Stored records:
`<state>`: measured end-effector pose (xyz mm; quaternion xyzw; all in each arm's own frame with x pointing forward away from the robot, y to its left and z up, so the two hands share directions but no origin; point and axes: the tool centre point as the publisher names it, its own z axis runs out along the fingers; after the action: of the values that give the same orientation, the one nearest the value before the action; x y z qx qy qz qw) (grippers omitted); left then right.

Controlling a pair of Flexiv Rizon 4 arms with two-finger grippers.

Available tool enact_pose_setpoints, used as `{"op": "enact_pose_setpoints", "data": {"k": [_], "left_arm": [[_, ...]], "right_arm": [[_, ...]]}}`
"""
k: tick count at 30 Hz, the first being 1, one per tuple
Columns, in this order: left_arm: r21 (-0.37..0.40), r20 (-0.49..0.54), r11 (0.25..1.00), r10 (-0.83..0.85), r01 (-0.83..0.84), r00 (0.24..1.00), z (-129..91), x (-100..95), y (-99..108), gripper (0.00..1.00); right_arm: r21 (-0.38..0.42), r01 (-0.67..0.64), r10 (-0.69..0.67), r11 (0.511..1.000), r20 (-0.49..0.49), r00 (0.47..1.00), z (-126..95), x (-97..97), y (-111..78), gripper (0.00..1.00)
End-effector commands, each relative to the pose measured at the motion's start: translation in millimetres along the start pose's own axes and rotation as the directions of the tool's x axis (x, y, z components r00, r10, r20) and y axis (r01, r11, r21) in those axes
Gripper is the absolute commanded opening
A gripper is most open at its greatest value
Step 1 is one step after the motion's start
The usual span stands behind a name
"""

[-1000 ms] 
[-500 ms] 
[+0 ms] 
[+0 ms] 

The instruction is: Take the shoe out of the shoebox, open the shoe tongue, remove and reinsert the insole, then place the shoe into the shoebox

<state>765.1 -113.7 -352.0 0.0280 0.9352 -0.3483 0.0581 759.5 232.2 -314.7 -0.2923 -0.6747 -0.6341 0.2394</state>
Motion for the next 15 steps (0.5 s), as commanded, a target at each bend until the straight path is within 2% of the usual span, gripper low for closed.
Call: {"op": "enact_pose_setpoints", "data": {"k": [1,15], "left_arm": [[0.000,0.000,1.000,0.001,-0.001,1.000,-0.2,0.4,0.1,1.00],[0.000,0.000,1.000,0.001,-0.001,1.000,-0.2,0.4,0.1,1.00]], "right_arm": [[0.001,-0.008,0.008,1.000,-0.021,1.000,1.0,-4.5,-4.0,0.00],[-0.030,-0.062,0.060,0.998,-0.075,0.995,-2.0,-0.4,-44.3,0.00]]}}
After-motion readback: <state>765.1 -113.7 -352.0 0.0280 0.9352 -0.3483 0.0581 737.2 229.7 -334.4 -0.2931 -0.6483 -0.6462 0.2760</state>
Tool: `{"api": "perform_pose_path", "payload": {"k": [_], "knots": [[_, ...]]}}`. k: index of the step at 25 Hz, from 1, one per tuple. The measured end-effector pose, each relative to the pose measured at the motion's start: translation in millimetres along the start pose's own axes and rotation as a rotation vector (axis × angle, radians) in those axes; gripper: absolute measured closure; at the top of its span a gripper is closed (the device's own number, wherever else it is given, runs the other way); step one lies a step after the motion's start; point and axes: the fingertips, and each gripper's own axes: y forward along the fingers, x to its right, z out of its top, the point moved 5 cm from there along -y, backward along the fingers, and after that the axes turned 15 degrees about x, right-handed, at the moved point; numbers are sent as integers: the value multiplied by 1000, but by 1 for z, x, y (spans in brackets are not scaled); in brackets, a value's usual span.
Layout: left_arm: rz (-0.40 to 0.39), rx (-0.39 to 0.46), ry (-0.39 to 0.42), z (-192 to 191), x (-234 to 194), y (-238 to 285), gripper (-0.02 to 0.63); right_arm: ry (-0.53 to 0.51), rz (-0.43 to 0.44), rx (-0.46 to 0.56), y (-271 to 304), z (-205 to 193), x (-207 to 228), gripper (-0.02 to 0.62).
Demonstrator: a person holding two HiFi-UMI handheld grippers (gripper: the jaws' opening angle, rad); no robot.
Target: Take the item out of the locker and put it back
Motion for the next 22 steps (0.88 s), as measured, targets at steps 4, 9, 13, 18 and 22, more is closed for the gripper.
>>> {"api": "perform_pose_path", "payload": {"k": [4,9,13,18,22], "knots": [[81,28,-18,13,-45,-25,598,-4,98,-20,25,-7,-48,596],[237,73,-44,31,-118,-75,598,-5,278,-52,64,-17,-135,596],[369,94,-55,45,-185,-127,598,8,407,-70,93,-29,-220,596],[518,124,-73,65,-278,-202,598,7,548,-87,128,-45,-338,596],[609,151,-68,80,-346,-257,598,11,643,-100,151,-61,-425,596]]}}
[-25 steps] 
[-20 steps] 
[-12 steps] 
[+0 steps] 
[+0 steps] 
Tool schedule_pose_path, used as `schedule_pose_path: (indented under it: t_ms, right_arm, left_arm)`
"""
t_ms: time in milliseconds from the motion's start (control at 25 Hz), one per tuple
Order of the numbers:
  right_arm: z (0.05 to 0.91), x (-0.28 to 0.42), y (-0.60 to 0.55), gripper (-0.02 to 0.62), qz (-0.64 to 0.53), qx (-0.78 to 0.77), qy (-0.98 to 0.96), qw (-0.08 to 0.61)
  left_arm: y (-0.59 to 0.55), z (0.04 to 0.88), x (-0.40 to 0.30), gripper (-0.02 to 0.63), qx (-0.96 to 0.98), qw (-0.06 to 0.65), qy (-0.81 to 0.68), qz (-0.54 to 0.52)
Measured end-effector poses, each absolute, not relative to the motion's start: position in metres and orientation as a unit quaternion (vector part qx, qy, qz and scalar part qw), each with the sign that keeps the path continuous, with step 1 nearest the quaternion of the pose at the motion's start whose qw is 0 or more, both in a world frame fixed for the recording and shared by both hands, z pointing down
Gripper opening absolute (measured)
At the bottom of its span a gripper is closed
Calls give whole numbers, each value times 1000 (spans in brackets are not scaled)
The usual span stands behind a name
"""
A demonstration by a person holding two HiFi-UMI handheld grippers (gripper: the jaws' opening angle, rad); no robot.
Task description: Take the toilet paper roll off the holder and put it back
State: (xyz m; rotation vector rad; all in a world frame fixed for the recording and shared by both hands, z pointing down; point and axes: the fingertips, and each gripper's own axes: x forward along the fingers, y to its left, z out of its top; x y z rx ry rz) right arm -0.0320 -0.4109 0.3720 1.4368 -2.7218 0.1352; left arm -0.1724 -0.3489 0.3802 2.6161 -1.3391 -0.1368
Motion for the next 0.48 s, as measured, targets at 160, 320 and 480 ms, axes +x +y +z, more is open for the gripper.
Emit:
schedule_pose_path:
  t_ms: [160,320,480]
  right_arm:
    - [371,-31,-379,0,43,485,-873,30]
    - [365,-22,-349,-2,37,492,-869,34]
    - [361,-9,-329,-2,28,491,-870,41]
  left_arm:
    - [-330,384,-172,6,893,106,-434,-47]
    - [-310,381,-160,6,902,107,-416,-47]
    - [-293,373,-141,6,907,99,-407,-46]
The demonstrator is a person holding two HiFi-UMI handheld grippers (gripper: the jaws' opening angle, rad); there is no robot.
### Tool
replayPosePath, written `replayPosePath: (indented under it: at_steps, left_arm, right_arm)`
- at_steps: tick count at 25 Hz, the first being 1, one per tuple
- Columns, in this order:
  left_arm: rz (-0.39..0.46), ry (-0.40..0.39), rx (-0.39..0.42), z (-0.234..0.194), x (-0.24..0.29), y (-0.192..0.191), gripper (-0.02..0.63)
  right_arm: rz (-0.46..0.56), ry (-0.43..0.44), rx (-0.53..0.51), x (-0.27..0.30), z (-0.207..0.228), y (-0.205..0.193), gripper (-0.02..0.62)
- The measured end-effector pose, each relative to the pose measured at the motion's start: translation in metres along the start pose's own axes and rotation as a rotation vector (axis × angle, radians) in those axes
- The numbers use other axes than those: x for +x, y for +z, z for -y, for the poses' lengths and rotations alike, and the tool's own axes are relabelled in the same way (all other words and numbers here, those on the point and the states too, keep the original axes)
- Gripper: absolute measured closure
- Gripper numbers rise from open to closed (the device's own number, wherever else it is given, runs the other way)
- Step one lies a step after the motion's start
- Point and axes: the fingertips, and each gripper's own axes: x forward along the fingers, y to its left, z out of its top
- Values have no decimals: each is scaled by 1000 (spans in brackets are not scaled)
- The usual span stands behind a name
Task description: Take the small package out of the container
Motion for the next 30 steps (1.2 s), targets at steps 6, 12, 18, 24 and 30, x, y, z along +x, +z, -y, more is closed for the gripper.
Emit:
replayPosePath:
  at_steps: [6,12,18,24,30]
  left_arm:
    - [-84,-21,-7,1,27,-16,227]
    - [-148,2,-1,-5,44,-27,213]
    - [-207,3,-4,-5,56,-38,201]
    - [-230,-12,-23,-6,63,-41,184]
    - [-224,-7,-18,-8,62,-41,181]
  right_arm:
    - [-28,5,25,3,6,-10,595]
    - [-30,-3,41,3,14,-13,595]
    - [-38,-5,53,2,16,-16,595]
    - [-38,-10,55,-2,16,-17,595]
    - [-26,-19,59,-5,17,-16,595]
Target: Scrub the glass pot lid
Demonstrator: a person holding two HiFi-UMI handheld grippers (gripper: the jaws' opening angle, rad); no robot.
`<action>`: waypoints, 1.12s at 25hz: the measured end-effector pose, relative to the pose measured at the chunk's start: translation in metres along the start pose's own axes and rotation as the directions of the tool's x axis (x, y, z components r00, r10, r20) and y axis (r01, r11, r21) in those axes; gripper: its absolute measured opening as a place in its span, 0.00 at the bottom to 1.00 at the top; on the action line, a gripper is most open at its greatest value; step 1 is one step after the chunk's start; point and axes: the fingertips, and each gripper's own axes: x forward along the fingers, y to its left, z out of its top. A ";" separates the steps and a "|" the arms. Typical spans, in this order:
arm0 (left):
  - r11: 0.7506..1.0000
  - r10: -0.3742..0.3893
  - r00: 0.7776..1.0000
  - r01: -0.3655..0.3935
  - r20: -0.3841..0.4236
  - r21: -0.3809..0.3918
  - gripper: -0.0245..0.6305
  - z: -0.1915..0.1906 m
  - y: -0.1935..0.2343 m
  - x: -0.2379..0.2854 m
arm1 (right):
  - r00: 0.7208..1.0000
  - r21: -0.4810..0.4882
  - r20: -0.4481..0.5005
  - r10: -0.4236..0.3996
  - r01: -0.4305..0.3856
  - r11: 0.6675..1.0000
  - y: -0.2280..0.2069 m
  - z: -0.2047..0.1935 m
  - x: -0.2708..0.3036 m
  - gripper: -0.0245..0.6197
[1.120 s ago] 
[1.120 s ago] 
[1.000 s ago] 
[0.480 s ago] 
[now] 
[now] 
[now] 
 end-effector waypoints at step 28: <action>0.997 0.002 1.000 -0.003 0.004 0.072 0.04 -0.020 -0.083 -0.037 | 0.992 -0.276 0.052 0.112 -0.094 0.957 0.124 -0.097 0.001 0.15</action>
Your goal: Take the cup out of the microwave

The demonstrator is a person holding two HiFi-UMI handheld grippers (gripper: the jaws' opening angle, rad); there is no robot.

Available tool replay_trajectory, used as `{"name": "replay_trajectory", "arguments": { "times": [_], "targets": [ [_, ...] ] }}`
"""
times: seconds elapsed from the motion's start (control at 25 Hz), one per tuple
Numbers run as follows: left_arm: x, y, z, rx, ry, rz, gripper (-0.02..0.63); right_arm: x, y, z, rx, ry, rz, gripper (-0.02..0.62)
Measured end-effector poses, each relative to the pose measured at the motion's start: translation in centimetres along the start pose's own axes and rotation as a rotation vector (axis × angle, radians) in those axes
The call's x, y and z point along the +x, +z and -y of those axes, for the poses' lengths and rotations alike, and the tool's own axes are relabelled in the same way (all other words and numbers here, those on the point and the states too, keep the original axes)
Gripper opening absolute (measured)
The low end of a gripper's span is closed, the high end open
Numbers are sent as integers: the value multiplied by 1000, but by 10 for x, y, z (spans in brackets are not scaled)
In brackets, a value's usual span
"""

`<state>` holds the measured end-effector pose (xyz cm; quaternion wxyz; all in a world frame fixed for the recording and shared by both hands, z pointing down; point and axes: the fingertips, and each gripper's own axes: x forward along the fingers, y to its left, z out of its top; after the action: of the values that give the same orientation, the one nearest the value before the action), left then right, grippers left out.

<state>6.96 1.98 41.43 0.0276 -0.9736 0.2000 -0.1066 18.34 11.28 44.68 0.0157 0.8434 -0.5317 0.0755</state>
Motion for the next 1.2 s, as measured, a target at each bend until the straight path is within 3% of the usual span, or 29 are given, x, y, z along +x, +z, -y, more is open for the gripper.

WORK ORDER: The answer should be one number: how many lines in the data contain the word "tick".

COMPLETED EXERCISE: 2